Todos somos Hulk. Todos gritamos que queremos estar solos. Todos sentimos esa voz desde alguna parte de nuestra cabeza que nos dice que es hora de alejarse de la sociedad. Que debemos gritar, que debemos correr, que debemos abandonar todo y darle vía libre a hacer lo que de verdad sentimos.
He ahí la fascinación por Hulk. Se da el lujo de pelear por lo que todos queremos pelear.
Varios personajes han querido derrotarlo acusándolo de amenaza para todo ser vivo, esperando su error para tener la excusa de atacarlo. Les molesta que el no los necesite, que alejarlo tal como harían con cualquiera, solo es darle lo que quiere.

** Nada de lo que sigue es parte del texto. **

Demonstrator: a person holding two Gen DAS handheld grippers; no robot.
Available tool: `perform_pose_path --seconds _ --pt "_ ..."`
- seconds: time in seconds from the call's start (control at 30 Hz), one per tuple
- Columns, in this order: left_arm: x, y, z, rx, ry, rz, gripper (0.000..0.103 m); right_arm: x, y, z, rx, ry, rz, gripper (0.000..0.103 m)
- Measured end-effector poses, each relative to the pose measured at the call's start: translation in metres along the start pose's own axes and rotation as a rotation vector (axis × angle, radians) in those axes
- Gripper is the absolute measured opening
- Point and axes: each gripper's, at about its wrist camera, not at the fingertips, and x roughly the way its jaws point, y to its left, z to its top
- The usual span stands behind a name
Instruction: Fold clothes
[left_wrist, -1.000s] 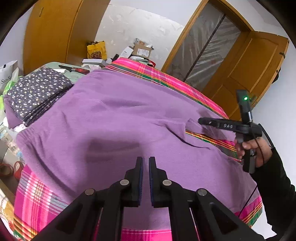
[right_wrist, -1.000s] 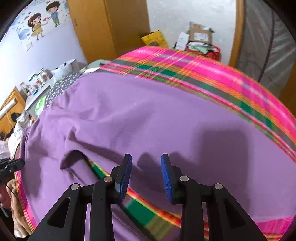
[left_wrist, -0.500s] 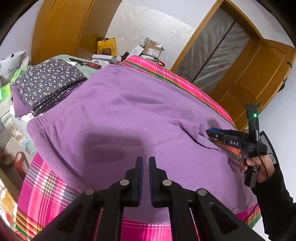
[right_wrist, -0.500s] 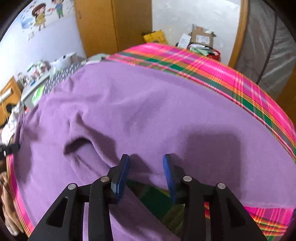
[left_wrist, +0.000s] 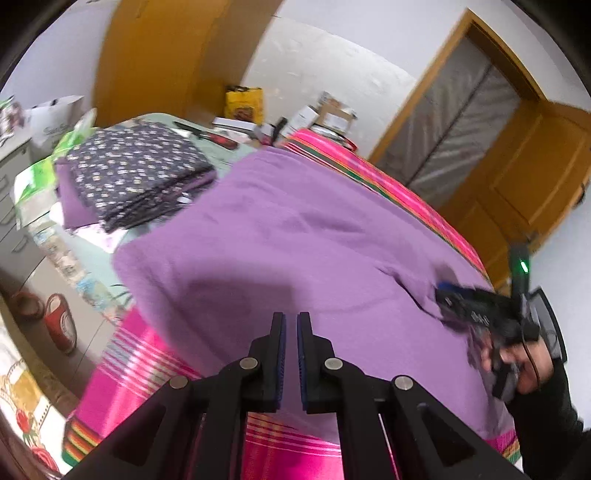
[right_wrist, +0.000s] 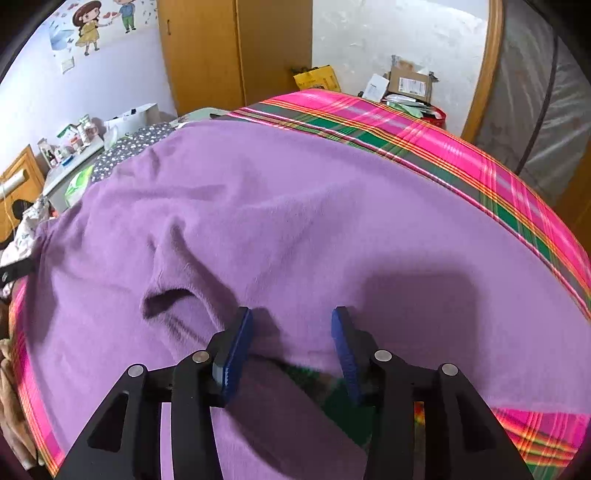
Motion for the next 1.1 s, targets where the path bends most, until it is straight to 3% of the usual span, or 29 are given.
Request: perform_pose_path --seconds 0.1,0.33,0.47,0.63,1.1 --pt "-0.011 0.023 0.004 -0.074 -0.042 0.022 0.008 -0.015 -0.009 -0.012 0.041 -0.003 0.051 0.046" --pt "-0.029 0.077 0.003 -0.241 -0.098 0.068 0.023 -0.104 -0.039 -0.085 0.218 -0.158 0.153 0.047" --pt "-0.028 0.093 0.001 -0.311 -0.094 0.035 0.026 -0.144 -0.060 -0.139 0.339 -0.206 0.116 0.047" --pt "-0.013 0.091 0.005 -0.329 -0.056 -0.004 0.031 -0.175 -0.092 -0.200 0.544 -0.227 0.016 0.047" --pt "0.002 0.085 0.010 -0.344 -0.042 0.054 0.031 -0.290 -0.145 -0.339 0.958 -0.396 -0.295 0.047"
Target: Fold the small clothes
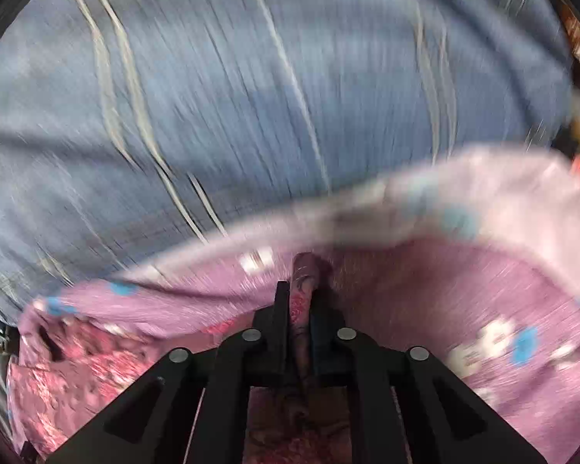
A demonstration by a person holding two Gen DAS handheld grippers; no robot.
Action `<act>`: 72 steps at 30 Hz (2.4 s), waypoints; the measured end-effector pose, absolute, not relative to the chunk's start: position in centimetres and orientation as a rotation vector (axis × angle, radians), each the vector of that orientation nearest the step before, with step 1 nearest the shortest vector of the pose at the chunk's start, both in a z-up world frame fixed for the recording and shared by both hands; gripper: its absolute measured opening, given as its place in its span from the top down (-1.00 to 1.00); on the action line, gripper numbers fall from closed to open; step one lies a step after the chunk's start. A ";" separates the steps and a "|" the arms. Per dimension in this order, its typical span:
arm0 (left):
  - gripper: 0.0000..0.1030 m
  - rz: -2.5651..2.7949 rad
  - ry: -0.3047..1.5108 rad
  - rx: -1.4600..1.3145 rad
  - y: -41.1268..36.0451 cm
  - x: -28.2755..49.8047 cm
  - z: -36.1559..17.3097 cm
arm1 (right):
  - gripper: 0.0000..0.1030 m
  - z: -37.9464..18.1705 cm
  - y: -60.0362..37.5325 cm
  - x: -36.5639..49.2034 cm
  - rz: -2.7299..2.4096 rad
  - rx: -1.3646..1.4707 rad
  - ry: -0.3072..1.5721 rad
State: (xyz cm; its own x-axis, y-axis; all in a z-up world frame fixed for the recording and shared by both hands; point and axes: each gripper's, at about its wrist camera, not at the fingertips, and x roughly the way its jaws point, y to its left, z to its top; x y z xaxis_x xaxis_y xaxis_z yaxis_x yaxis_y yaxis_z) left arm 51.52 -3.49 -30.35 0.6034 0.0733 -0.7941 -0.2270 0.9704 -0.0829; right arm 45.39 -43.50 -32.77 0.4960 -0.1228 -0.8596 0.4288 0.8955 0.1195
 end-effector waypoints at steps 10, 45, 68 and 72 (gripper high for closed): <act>0.09 0.109 0.860 -0.240 -3.2 49.4 -27.8 | 0.23 -23.4 -39.7 34.0 -0.219 0.389 0.743; -0.29 0.092 0.893 -0.679 1.3 34.9 -31.4 | 0.57 -31.7 -22.3 26.1 0.261 0.422 1.162; -0.26 0.042 0.790 -0.730 1.2 35.3 -30.8 | 0.96 -31.8 -24.7 26.8 0.349 0.545 1.105; 0.18 0.028 0.753 -0.745 1.2 37.3 -32.0 | 0.96 -30.1 -25.6 26.8 0.343 0.511 1.012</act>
State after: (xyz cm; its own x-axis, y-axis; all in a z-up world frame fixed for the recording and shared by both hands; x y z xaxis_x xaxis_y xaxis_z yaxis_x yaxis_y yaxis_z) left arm 37.28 1.21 -31.98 0.7415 -0.2321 -0.6295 -0.2784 0.7472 -0.6035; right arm 26.77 -25.64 -30.08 0.4929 0.4976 -0.7138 -0.0383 0.8320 0.5535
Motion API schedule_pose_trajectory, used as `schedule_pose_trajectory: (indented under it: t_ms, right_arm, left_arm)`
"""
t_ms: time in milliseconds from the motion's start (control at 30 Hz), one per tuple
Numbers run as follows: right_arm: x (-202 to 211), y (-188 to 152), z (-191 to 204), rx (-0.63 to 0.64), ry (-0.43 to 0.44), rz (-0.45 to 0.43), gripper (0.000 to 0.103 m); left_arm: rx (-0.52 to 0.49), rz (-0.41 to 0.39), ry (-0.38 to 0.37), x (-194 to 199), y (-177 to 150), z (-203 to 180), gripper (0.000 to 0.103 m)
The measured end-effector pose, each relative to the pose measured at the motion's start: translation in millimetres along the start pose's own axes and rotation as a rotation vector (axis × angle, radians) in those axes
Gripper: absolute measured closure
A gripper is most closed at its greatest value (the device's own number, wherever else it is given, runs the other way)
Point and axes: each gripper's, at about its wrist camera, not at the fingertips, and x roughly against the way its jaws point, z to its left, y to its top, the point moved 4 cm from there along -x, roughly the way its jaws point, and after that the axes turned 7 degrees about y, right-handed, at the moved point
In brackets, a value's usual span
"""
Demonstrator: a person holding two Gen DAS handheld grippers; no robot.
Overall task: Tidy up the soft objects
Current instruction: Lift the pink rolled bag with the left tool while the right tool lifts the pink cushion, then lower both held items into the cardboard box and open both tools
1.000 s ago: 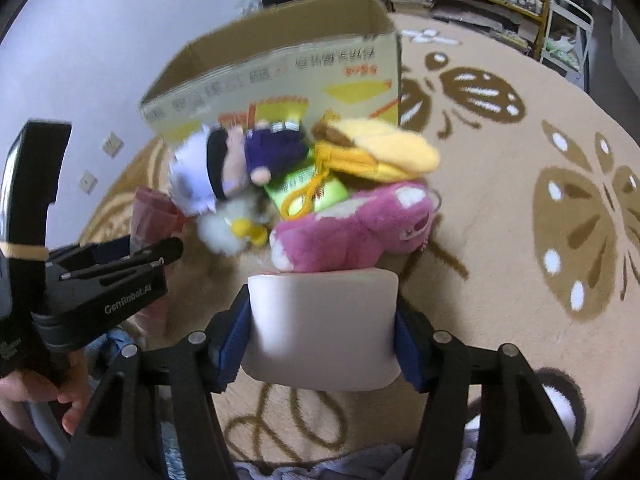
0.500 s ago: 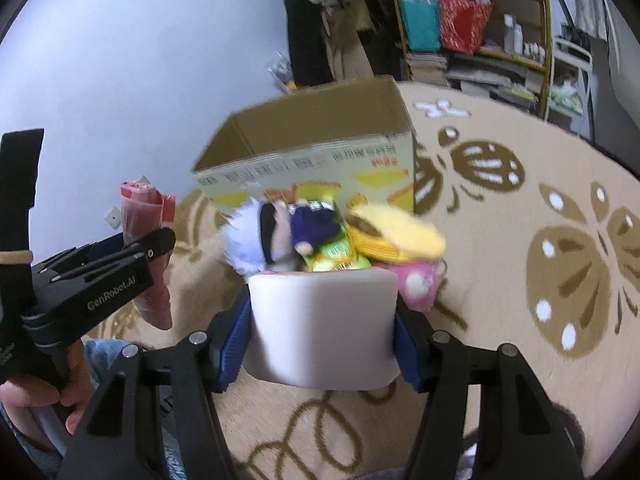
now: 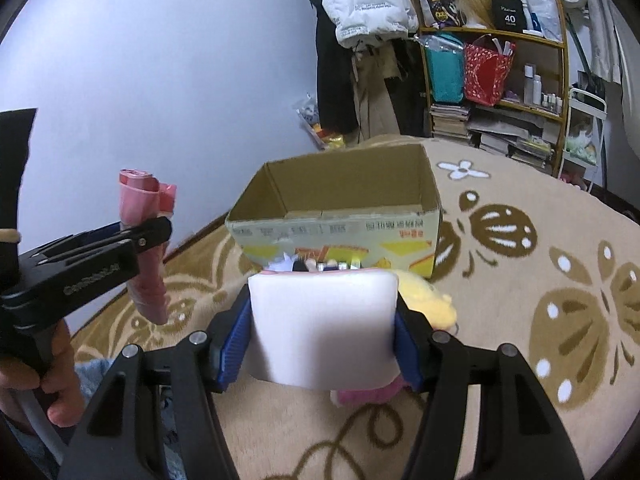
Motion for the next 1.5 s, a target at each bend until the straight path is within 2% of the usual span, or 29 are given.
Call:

Enojarse y gritar no es ser Hulk. Sentir la fuerza física no es ser Hulk. Ser Hulk es estar trabajando en una oficina y ver por la ventana el pasto verde y sentir ganas de abandonar todo para estar allí afuera. Esa sensación, ese cuestionamiento interno de "lo que debo hacer" y "lo que quiero hacer" es la de Hulk peleando por salir.